After several minutes, refresh the page and your searches should appear under the Explore Data section of the project page.

Change Visualization Options

By default the mod page will show the following:

../_images/mod-view-default.png

The heat map shows the spectral count for all PSMs with a given mod mass in each of the two searches. In this example, the spectral counts for 0, 16, and 57 are drowning out the signal for the open modification masses, which will have a modification mass of 60 or higher.
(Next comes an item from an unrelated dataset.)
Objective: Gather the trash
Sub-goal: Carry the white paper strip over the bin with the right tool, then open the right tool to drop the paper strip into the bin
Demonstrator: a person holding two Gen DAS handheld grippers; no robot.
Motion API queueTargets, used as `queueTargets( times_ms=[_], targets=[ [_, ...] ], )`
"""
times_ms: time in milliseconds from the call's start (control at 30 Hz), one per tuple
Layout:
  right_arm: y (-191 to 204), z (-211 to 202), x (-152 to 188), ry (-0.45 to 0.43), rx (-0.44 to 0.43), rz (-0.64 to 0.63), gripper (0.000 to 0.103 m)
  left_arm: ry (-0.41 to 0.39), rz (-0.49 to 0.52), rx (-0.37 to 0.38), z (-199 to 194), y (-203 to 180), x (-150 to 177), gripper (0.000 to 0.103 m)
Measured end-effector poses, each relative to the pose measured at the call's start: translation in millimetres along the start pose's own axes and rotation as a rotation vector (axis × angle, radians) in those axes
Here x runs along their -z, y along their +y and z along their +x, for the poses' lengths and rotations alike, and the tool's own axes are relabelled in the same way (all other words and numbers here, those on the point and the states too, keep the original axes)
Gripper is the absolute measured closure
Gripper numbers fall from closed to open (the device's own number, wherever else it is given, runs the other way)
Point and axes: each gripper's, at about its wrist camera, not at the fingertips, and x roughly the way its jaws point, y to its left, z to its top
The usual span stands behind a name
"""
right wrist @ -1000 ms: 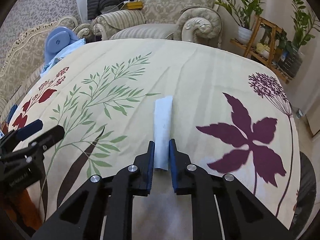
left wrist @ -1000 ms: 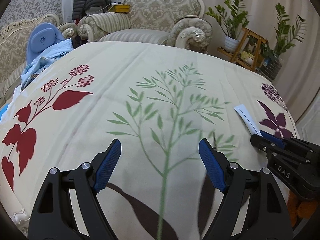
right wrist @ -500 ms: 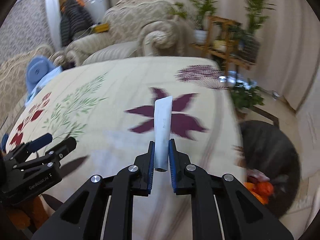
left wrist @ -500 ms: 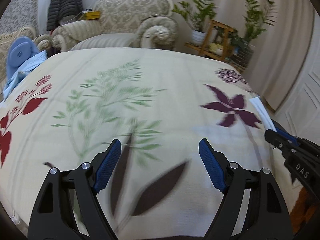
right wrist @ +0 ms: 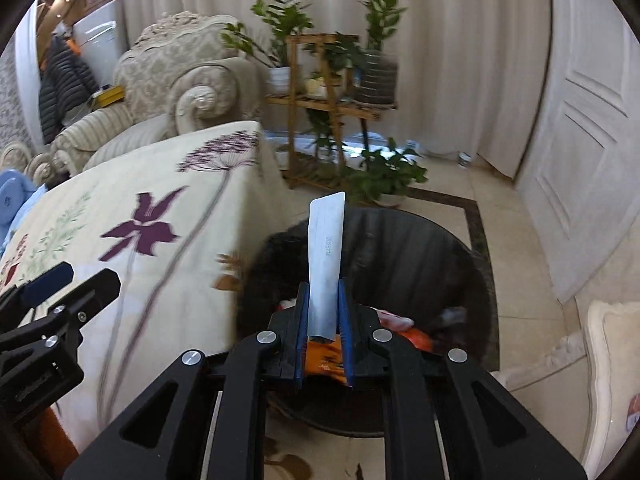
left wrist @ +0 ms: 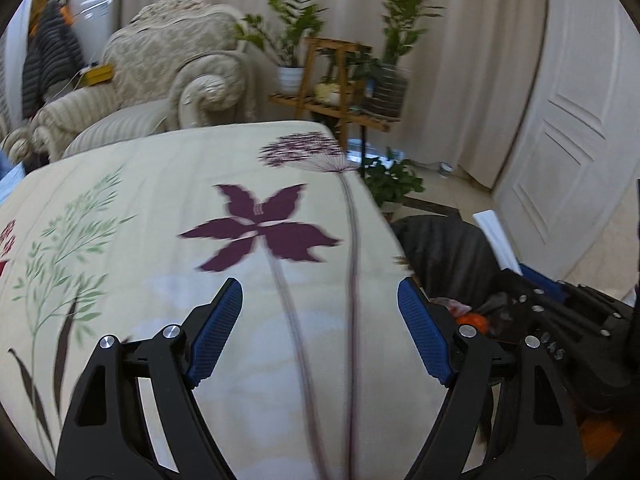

To restrict the mod masses to those with a mass of 60 or higher, change the minimum mod mass to 60 and click the Update Visualization button, as depicted below:

../_images/mod-view-change-options.png

The page should update to the following:

../_images/mod-view-interesting-bands.png

The heat map is more informative. Note the bands that appear near 470 in the treated sample, but not the untreated sample.

Run the Report

To run a statistical analysis comparing the spectral counts for mod masses in the two searches, click the View ZScore Report link below the data visualization:

../_images/mod-view-report-link.png

This will compare the ratio of PSMs that have a given mod mass to all PSMs in each search using a test for proportions and produce the following report:

../_images/significant-mods-table.png

This report is ordered by the magnitude of the Z-score. Note that the modification masses 469, 470, and 471 have the most significant Z-scores. A negative Z-score in this case denotes enrichment in the treated sample.